WORK REQUIRED> Every line below that has the string "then" needs to be copied.
---------- INPUT DATA
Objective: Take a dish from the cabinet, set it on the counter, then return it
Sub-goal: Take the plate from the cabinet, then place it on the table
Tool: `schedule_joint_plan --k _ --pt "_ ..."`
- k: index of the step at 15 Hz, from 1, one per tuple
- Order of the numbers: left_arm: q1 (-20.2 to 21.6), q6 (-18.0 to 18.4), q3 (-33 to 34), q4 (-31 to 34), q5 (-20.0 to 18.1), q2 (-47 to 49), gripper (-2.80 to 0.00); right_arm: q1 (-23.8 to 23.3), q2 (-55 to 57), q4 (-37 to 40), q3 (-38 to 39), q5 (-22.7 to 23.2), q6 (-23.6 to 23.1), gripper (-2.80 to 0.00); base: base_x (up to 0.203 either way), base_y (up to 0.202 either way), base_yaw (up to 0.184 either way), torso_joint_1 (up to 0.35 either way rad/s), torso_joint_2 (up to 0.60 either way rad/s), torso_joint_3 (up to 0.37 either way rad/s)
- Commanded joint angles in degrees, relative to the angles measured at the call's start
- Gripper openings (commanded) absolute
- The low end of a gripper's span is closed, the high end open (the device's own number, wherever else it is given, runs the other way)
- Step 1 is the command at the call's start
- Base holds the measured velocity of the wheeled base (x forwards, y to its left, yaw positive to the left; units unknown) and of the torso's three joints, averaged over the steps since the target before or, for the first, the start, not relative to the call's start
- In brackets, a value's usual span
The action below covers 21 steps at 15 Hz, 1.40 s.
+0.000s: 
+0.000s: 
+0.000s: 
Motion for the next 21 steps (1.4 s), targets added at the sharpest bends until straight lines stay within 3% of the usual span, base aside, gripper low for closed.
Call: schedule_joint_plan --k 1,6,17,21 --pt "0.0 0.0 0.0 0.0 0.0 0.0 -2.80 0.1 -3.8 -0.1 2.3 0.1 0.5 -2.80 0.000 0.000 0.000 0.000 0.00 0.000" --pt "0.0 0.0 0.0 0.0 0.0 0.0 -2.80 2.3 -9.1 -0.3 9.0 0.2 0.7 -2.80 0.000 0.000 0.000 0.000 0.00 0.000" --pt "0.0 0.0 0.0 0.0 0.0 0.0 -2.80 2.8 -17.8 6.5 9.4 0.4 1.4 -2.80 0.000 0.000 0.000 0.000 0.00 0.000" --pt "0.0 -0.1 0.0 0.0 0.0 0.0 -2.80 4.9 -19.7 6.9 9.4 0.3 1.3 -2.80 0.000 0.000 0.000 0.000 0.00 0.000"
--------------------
SOLUTION FOR THIS PROBLEM>
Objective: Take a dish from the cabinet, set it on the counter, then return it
Sub-goal: Take the plate from the cabinet, then place it on the table

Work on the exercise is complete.